CARTAS DE SETEMBRO
CARTA
À ESTUPIDEZ
Ermesinde
Setembro de 2020
Senhor
Confissionário
Sinto que já não tenho aquela alegria ou o
prazer, o contentamento de ouvir um aplauso, um elogio por uma letra escrita,
de ouvir um fado cantado com uma letra minha, enfim, aquela satisfação de saber
que alguém gosta, canta, grava o que eu escrevi. Hoje já não sinto isso, claro
que também não estou lá para ouvir, para sentir, mas noto um grande desencanto
de ter pensado ingenuamente que podia ombrear ao lado de outros letristas de
renome. Tudo isso, principalmente com a miséria que recebo da SPA, que chega a
ser ridículo, um autor receber dezoito euros de direitos num ano. Por tudo
isto, o desinteresse em escrever apagou-se, não vale a pena, estou cansado,
muito cansado.
A
vida já não tem grande interesse em ser vivida, apenas se vai sobrevivendo o
dia a dia com o pouco que se ganha, mas sem ilusões, sem sonhos, agora já não
há tempo e apesar do ditado “enquanto há vida há esperança”,hoje sei que nunca
terei o que gostava de ter, aquela sala só minha cheia de livros, filmes,
retratos e quadros. Um espólio de recordações que os vindouros
apreciassem.
Sei
que nunca irei onde gostava de ter ido à Grécia à Itália ao Egipto, conhecer as
civilizações de onde todos viemos, conheci através dos decomentários da tv. Não
tenho tempo de fazer o que gostava de deixar feito. Tudo tem sido uma
desilusão, desde a família, ao fado, desde os amigos ao modo com que sou
obrigado a viver. A esperança de dias melhores desfocou-se, não tenho nada com
que me orgulhe, não devo ter sido um bom pai, um bom marido, um bom amigo, falhei
com todos e principalmente comigo. Nunca publicarei um livro, nunca serei
reconhecido como autor e dias depois do meu fim, ninguém se lembrará de mim.

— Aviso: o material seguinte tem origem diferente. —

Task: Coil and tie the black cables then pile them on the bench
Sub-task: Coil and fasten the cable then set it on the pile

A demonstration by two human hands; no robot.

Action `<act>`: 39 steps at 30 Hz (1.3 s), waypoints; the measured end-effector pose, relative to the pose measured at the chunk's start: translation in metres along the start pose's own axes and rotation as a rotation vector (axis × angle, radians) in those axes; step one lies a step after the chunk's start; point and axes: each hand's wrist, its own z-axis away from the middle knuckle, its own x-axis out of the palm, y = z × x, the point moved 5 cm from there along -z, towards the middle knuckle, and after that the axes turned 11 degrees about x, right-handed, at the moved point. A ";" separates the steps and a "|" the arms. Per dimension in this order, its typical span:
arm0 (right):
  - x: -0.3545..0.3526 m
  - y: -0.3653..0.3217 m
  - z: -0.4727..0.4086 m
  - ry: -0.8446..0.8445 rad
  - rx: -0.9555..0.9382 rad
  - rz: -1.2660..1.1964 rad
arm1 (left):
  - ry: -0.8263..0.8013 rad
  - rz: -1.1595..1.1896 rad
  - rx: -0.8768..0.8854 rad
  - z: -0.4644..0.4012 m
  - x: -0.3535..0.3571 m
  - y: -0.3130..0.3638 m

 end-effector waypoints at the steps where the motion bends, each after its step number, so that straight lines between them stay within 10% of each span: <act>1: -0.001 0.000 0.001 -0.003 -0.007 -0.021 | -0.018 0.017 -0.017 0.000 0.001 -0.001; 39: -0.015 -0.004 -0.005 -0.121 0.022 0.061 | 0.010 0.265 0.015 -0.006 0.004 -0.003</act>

Confesso que não tenho medo de morrer, apenas tenho pavor ao sofrimento. Sei
que me calei tanta vez por covardia, quando podia ter falado e mostrado a minha
atitude em relação a muitas coisas que os outros não compreenderam. Tudo porque
quis viver em paz com os que me rodearam e não quis conduzir uma revolta que me
levava à desunião com os meus e ia sofrer por isso porque os amo a todos, à
minha maneira é verdade, mas amo.
Perdi
a capacidade de sonhar, rasguei mesmo a lista dos meus sonhos. Agora penso que
tudo tinha que ser assim e a vida deu-me o privilegio de conhecer pessoas
maravilhosas, algumas perdias como a minha avó, meu pai, assim como muitos amigos.
Até um dia, e se a reencarnação for verdade, quando voltar, vou ser diferente,
quero ter carro, ser sócio do FCP e nunca ocupar as estantes com livros, ser
bruto e ignorante e assim serei recordado por todos.